Conversely, as many as 12% of youth in grades 7 through 12 have been victims of physical dating violence, and 20% of youth have endured psychological dating violence in the United States. This abuse endangers its preys of engaging in risky sexual behavior, unhealthy eating, drug use, and suicidal behaviors. Other complications can include physical injury and death. Towards the end, these victims are also more likely to evolve as sufferers of intimate partner violence being adults.

This has been and in some ways continues to be endorsed in all societies through legal sanctioning of the suppression of women. This imperfection dawns on couples of all races, religions, social economic status, and sexual orientations. It has been pointed out that risk factors for men or women who turn to be victims or abusers include poverty, lack of a high school education, witnessing family violence as a child, and attitudes of male domination and substance abuse, especially alcohol abuse[7]

Physical violence in this affair involves assault of any kind, from pinching, pushing, hitting, or slapping to choking, shooting, stabbing, and murder. 

Oral, emotional, mental/psychological abuse are described as using words to criticize, humiliate, or dwindle confidence the intimate partner’s victim . 

Sexual abuse refers to any conduct that uses sex to dominate or disgrace the victim, such as coercing the victim into unsafe sex or sexual customs in which she/he does not want to involve with. 

Financial abuse is described as controlling the victim's economic liberty/safety. 

Spiritual abusers either compel the victim to involve in the batterer's religious customs instead of their personal or to bring up mutual children in a religion that’s not the victim’s choice. 

Stalking refers to frequent pestering and intimidating behaviour like showing up at the prey's home or workplace, making annoying phone calls, voicemail, email or postal mail messages/objects, or defacing the prey's possessions.
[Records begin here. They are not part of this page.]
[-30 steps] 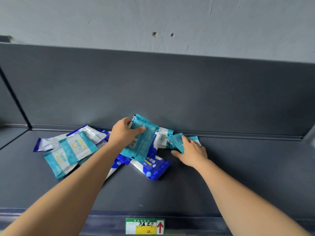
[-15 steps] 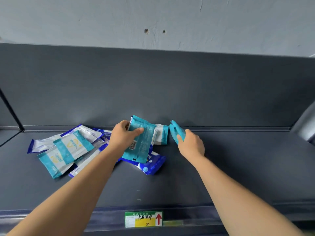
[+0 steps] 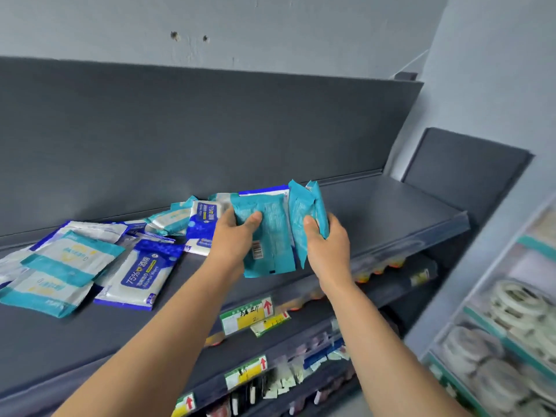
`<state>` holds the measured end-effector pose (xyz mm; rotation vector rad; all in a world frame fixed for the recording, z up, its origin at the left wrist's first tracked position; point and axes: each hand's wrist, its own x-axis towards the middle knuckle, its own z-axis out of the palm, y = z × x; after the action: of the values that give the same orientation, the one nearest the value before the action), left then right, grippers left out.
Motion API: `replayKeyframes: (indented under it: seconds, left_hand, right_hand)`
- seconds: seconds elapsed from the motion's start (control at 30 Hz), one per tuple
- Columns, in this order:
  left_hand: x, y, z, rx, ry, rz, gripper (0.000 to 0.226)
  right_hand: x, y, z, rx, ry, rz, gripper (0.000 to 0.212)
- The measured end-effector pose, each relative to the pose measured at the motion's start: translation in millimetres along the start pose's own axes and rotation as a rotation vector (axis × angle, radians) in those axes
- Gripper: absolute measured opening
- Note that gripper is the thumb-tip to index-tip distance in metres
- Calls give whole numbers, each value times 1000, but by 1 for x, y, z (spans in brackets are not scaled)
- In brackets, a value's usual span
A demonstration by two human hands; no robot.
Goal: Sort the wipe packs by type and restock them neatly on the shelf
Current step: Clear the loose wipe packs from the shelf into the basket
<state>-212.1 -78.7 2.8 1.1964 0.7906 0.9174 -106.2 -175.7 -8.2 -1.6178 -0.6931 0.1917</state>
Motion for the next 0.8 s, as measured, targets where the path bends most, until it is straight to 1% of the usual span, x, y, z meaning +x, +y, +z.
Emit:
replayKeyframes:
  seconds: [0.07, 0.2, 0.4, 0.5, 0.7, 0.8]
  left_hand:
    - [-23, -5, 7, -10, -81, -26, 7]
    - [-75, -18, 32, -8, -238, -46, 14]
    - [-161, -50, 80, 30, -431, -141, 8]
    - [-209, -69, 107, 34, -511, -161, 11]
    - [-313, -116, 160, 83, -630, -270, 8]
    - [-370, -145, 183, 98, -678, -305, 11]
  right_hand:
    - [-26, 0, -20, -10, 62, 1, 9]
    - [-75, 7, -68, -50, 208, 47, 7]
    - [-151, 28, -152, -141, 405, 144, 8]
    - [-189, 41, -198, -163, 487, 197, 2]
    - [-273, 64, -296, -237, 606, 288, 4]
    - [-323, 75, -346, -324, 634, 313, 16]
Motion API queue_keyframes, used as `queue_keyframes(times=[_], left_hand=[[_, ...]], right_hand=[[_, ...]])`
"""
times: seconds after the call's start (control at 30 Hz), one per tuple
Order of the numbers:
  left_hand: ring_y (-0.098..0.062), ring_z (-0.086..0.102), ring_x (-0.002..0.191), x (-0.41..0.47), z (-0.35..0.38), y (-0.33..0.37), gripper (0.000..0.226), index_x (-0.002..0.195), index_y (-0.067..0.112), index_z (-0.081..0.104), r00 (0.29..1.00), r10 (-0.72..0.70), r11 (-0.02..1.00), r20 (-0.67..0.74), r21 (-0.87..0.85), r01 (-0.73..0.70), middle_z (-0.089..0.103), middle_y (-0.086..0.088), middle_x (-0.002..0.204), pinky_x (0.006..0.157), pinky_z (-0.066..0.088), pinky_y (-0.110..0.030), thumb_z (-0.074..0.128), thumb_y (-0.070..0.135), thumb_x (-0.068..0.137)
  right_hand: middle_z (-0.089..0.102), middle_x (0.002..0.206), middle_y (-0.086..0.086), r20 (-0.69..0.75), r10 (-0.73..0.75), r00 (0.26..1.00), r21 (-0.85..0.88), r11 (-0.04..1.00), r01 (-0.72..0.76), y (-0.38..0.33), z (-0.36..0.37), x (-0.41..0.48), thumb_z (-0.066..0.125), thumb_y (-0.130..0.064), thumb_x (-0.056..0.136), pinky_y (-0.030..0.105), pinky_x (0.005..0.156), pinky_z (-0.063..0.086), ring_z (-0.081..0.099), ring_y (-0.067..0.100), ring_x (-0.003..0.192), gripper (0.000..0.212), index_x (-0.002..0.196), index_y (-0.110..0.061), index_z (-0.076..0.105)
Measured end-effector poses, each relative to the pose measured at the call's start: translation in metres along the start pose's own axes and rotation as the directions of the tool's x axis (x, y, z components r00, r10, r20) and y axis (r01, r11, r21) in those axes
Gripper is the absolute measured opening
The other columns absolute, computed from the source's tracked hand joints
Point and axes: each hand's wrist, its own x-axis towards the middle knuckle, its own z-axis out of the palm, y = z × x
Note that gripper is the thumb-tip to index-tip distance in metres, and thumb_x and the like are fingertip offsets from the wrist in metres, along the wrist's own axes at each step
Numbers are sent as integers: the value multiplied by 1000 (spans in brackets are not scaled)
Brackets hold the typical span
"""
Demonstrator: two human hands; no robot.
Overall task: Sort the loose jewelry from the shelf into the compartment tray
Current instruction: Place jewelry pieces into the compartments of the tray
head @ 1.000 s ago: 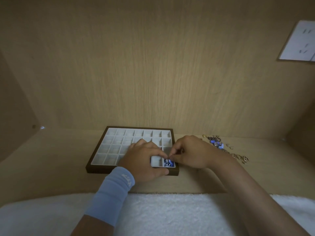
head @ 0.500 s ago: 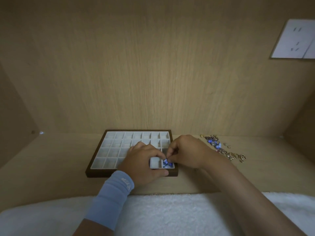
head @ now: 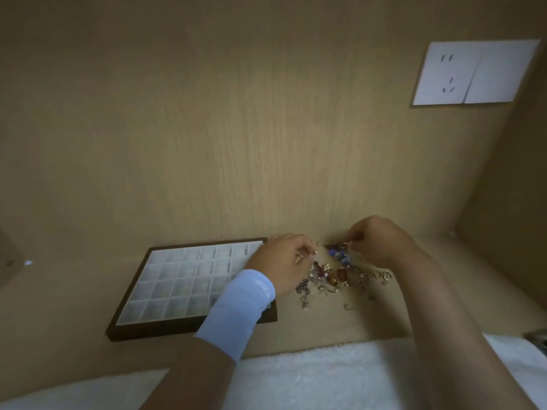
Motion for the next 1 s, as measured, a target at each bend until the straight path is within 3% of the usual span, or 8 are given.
queue_keyframes(times=[0.13,0.23,0.33,0.5,0.63,0.77,0.83,1.0], left_hand=[[-19,45,123,34,37,13,33,126,26,61,999,23,994,49,105,-28,57,4,128,106,37,-38,47,25,96],[-23,44,124,45,52,13,36,131,22,58,997,21,988,79,150,-32,56,0,131,107,36,-38,45,23,97],[-22,43,123,48,60,8,36,131,25,58,997,24,983,67,183,-36,56,2,131,106,35,-38,47,24,97],[-15,44,121,46,64,-4,33,125,30,62,999,38,990,17,132,-40,58,9,127,104,38,-32,49,25,95],[-12,47,118,45,63,-6,31,120,36,61,998,34,996,-56,79,-30,61,13,121,102,40,-33,56,28,91],[-7,57,109,44,54,-3,34,118,39,61,997,-53,986,-61,-160,42,67,16,110,98,46,-33,61,23,88],[-8,59,107,42,49,-4,32,116,40,62,996,-75,981,-47,-183,65,68,17,108,98,48,-35,62,26,87],[-8,65,91,33,26,-5,15,102,30,69,990,-133,937,-51,-333,108,71,11,96,84,50,-25,64,25,89]], right_hand=[[75,97,-10,64,14,998,67,998,-18,13,12,2,73,-31,76,29,81,55,68,14,90,30,104,-41,76],[73,86,-10,69,-5,998,85,996,-1,13,19,3,72,-36,81,25,71,48,65,12,83,17,96,-38,77],[73,83,-6,38,-1,999,59,998,-1,12,23,5,73,-43,82,26,69,44,66,14,83,17,93,-31,78],[69,84,-10,74,-1,997,111,994,-7,7,24,6,81,-33,74,26,69,46,65,13,84,11,81,-30,73],[71,67,-7,63,-24,998,263,965,7,9,26,8,77,-22,77,30,71,55,69,12,71,9,70,-25,72],[71,67,2,80,-94,992,622,782,24,2,22,4,68,4,87,26,57,54,67,10,53,16,83,-11,70],[68,71,7,112,-117,987,755,655,-8,-6,20,1,63,6,91,26,49,53,65,14,53,13,94,-5,66],[66,69,14,170,-228,959,905,421,-60,-24,11,-5,55,5,96,30,60,60,63,21,59,17,110,-3,62]])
Commission of such is usually by doers of other domestic violence forms.


Causes or risk factors of domestic violence

There is no particular cause of domestic violence.  Women at the highest risk for being the victim of domestic violence, those with male partners who abuse drugs (especially alcohol), unemployed or underemployed, undergraduate of high school, or have been in a romantic relationship with the victim.

Unmarried in heterosexual relationships are prone to becoming victims of domestic violence. An attitude that provides men power over women endangers an individual to be involved in an abusive relationship, either as a perpetrator or as a victim.
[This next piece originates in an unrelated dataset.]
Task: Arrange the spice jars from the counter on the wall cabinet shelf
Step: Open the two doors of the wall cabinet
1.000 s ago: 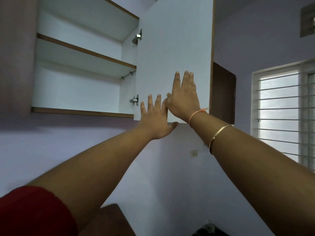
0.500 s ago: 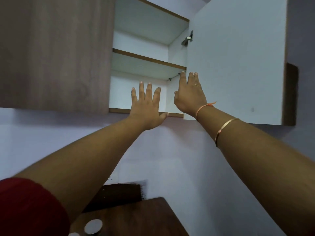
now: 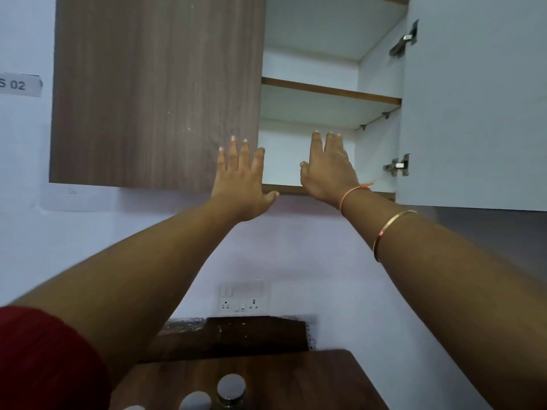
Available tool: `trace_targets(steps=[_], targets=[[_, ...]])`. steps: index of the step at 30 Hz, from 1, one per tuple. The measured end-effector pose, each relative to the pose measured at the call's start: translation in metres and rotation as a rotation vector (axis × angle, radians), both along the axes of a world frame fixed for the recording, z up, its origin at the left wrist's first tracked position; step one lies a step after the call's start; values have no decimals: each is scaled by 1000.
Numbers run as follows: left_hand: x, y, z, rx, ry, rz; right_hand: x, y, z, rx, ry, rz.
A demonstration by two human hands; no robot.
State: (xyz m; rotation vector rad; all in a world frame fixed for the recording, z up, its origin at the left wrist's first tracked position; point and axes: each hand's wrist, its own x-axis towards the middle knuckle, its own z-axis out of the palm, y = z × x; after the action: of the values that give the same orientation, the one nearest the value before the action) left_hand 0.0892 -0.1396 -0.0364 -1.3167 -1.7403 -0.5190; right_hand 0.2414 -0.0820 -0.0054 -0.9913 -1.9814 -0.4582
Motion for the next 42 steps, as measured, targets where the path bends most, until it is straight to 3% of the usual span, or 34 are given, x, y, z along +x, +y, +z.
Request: trace_targets(steps=[11,20,27,33,42], targets=[[-63,75,9,19,70,107,-76,84,13,-69,101,214],[-106,133,15,41,180,207,-130,137,31,-225,360,616],[-134,157,16,134,277,124,-175,145,52,-375,624,980],[-141,166,14,142,283,123,-194,159,60,-544,790,991],[-129,143,15,51,260,134,-194,137,54,-483,839,922]])
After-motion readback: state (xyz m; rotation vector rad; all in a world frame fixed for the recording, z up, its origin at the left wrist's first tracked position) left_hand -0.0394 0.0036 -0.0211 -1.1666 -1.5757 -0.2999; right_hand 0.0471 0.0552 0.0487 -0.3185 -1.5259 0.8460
Frequent involvement in religious services is linked with less accounted domestic abuse, which is justifiable because any values pronounced in the pulpit serves as a reminder which is encouraging an enlightening.

Research discloses that those who grew up in a household of violence wherein a parent suffered from alcoholism are more likely to become either perpetrators or victims of intimate partner violence as adults, which I could attest to because personally I witness how my younger brother behaves who’s into alcoholism.  He does not beat my in-law but it has been several times that he almost hit his wife.

Teenagers who are into mental illness also endanger to be in an abusive relationship as young adults.

Lower grades are also linked as another risk factor on teen dating/domestic violence.